È un fiume in piena Oliviero Beha e non poteva certo essere altrimenti conoscendo la vis polemica del personaggio. Il suo “Il culo e lo stivale” è un libro che, per stessa ammissione dell’autore, è “pieno di cazzotti, perché pensando di scrivere ciò che ritengo giusto per il bene dell’Italia, ho cercato di dare un calcio al silenzio”.

Il silenzio su quel “festival di mafie infinito che è diventato il nostro Paese”, secondo la definizione del giornalista de L’Espresso Riccardo Bocca, che ha incalzato Beha lungo un percorso che non ha risparmiato cazzotti metaforici per nessuno. L’attuale conduttore di Brontolo su Rai3 ne ha per tutti, a cominciare proprio dagli stessi italiani che definisce “antropologicamente mafiosi”. “Questo è un paese che non ha voglia di ragionare con la propria testa – sentenzia Beha –. Se l’Italia non fosse stata guasta già prima dell’avvento del ventennio berlusconiano, non avrebbe mai prodotto un personaggio come Silvio Berlusconi. L’ex premier è allo stesso tempo padre e figlio del berlusconismo e in questa sua ascesa è stato aiutato anche dai suoi sedicenti oppositori, che in realtà hanno sempre voluto essere come lui. Se esiste un aspetto positivo della crisi – aggiunge ancora – è quello di aver messo un dito all’interno della bolla che ha contenuto questo Paese per 15 anni”.

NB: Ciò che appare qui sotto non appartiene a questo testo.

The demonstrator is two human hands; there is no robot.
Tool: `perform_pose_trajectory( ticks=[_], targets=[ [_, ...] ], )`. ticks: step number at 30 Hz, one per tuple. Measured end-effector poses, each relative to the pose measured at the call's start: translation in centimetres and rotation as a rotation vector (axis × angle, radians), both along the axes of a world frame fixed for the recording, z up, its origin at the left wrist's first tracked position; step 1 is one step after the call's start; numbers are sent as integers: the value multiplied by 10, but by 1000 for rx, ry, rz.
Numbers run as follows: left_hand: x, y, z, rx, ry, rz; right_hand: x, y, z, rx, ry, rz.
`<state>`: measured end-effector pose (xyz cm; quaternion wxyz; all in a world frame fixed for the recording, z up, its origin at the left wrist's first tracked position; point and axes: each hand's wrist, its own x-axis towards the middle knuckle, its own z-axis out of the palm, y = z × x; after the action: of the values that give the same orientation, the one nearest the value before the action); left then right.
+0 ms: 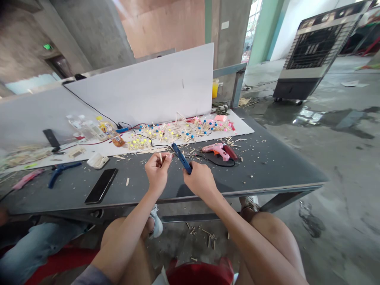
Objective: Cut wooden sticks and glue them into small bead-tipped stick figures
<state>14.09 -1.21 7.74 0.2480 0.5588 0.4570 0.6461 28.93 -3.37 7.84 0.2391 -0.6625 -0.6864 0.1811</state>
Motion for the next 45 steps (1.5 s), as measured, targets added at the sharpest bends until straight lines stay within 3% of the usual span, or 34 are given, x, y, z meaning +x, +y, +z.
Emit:
perform_pose_trajectory(
  ticks=[24,40,45],
  targets=[
    [-1,-2,0,64,107,21,-2,-2,0,9,-52,43],
    [-7,2,-4,59,137,39,-1,-6,11,-20,-142,12],
    [-6,4,-3,9,7,6,-2,-2,9,-19,-38,-8]
  ],
)
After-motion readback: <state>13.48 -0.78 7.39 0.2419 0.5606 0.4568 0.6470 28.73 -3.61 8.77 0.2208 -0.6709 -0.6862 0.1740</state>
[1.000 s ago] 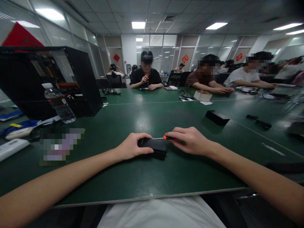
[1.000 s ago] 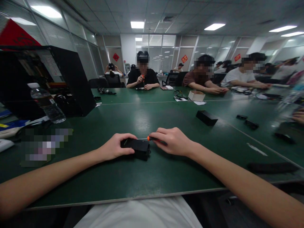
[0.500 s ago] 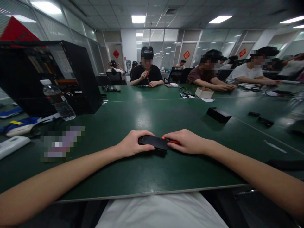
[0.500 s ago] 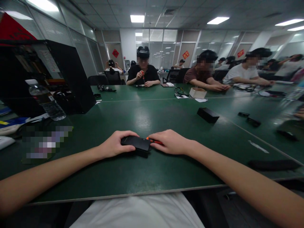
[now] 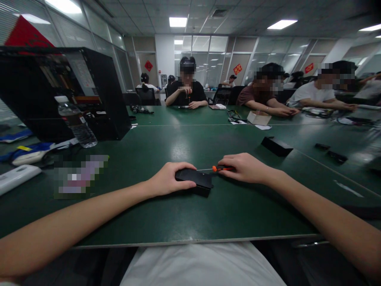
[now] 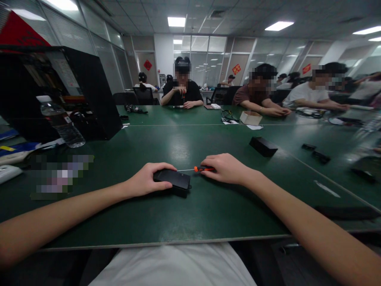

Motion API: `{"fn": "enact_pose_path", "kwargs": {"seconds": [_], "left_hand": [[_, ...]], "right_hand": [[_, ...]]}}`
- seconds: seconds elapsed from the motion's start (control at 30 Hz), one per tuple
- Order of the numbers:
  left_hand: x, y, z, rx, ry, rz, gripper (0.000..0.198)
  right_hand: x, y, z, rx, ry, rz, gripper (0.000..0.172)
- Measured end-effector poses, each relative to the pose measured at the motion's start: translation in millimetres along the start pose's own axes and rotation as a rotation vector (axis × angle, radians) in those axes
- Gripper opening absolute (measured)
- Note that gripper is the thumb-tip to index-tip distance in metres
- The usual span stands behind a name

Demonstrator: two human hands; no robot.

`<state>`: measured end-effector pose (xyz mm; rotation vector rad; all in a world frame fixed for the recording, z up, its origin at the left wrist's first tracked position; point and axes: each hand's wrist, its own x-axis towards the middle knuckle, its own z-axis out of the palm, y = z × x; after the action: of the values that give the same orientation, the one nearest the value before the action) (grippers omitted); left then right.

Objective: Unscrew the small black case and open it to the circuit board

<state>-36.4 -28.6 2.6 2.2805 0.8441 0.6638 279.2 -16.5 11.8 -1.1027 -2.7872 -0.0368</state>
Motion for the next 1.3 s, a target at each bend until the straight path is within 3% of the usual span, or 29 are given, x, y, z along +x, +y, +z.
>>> {"fn": "enact_pose_path", "kwargs": {"seconds": [0.13,0.3,0.4,0.53,0.7,0.97,1.17,1.3], "left_hand": [[1,0,1.2,-0.005,0.002,0.006,0.046],[2,1,2.0,-0.012,0.008,0.016,0.045],[1,1,2.6,-0.012,0.010,0.029,0.043],[2,2,4.8,-0.009,0.026,0.038,0.043],[2,8,8.0,-0.004,0.047,0.026,0.042],[3,11,9.3,0.000,0.037,0.011,0.041],[2,7,-7.2,0.034,-0.052,0.016,0.051],[-2,4,-24.4,0.000,-0.103,-0.005,0.045]], "right_hand": [[-1,8,2,-0.048,-0.012,0.043,0.035],[0,0,4,-0.135,-0.020,0.052,0.035],[-1,-10,2,-0.199,0.062,0.016,0.036],[-3,-29,-4,0.007,0.206,-0.079,0.039],[-3,-51,-3,0.159,0.189,-0.113,0.049],[-1,-56,4,0.290,0.204,-0.052,0.037],[-4,-56,2,0.284,0.224,-0.040,0.037],[-4,-55,1,0.292,0.216,-0.041,0.038]]}}
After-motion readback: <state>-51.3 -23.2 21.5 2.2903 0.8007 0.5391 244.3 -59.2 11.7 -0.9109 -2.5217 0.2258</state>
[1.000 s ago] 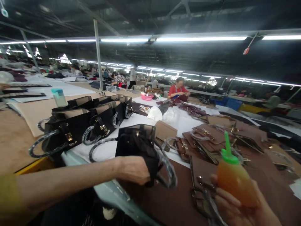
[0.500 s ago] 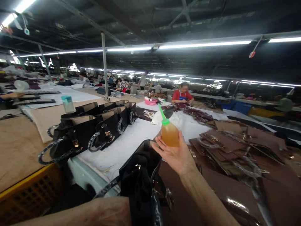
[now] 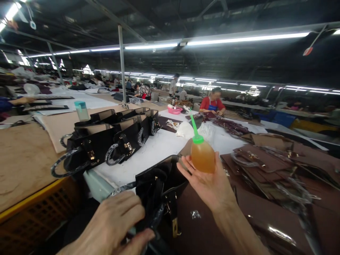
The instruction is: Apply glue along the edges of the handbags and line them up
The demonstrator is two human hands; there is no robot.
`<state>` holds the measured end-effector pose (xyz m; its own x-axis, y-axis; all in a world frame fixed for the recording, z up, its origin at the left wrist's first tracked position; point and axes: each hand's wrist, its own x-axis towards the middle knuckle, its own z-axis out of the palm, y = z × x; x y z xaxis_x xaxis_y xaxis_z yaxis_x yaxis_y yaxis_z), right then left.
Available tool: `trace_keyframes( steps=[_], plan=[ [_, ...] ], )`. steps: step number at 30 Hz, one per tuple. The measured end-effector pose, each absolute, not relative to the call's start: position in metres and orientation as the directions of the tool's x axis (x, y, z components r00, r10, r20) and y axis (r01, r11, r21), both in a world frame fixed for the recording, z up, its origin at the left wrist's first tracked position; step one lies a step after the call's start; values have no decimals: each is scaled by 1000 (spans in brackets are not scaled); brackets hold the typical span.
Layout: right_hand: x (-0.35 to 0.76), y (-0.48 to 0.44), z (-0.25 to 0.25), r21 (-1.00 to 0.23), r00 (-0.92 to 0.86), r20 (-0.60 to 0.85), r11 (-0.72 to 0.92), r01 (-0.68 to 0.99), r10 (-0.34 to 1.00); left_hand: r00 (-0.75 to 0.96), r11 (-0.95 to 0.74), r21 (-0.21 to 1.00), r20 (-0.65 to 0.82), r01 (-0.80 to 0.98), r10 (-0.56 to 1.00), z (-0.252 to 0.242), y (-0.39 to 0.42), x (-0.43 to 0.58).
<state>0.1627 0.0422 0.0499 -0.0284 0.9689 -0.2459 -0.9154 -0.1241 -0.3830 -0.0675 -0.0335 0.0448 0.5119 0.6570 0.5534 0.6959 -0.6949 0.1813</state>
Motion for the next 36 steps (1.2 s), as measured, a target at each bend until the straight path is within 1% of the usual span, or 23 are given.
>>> trace_keyframes(
  steps=[2, 3, 4, 7, 8, 9, 11, 15, 17, 18, 19, 21, 24, 27, 29, 30, 31, 33, 36],
  plan=[
    [163, 42, 51, -391, -17, -274, -128, -912, 961, 514, -716, 130, 609, 686, 604, 48, -28, -42],
    [163, 41, 52, -397, -10, -282, -126, -909, 959, 528, -723, 114, 607, 681, 593, 47, -23, -30],
    [164, 40, 53, -404, -3, -284, -123, -907, 959, 542, -716, 129, 565, 686, 622, 45, -17, -20],
    [170, 34, 56, -419, 9, -295, -121, -900, 955, 593, -654, 295, 278, 696, 756, 39, 1, -4],
    [172, 31, 57, -421, 6, -303, -128, -898, 953, 611, -640, 351, 204, 684, 765, 38, 5, -3],
    [173, 28, 59, -423, -4, -313, -143, -895, 950, 633, -640, 394, 167, 660, 756, 37, 7, -5],
    [175, 20, 62, -428, -36, -332, -184, -885, 943, 689, -682, 438, 175, 586, 704, 40, 10, -11],
    [174, 3, 71, -422, -103, -373, -267, -866, 922, 814, -781, 484, 209, 395, 541, 54, 13, -29],
    [172, -1, 74, -416, -117, -392, -290, -862, 912, 842, -762, 559, 194, 328, 504, 59, 16, -38],
    [172, -2, 75, -420, -114, -396, -290, -860, 911, 839, -726, 610, 176, 317, 515, 60, 18, -42],
    [172, -2, 75, -432, -102, -397, -284, -856, 912, 822, -673, 668, 158, 319, 547, 60, 19, -46],
    [172, 1, 75, -466, -75, -395, -270, -843, 916, 739, -533, 780, 139, 329, 659, 56, 21, -52],
    [173, 6, 75, -525, -63, -355, -254, -812, 933, 522, -342, 892, 149, 296, 840, 44, 19, -55],
    [174, 8, 76, -623, -62, -307, -250, -741, 950, 287, -210, 916, 111, 342, 951, 31, 18, -50],
    [173, 8, 77, -685, -65, -291, -255, -683, 955, 152, -144, 879, 82, 454, 985, 26, 20, -47],
    [172, 8, 78, -704, -73, -284, -260, -661, 956, 113, -119, 850, 70, 513, 991, 25, 22, -46],
    [170, 8, 78, -716, -88, -277, -266, -646, 957, 104, -101, 823, 52, 558, 993, 24, 24, -47],
    [165, 9, 77, -719, -132, -277, -296, -629, 952, 166, -68, 805, -38, 589, 985, 26, 30, -50],
    [155, 14, 76, -704, -210, -304, -368, -608, 929, 322, 8, 849, -208, 528, 924, 31, 39, -59]
  ],
)
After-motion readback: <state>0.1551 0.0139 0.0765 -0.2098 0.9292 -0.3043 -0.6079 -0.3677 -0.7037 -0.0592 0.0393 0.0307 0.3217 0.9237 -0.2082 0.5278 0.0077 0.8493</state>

La disamina di Beha tocca diversi aspetti della storia patria, a cominciare dal cambiamento da Paese agricolo a industriale avvenuto subito dopo la Seconda Guerra Mondiale che, secondo l’autore, sarebbe stato troppo repentino, tanto da causare “cambiali che stiamo pagando ancora oggi”. “In un paese senza memoria – conclude l’autore – non ci può essere né identità né senso del futuro. E in questa mancanza di identità nello Stato si inserisce quella mafiosa”.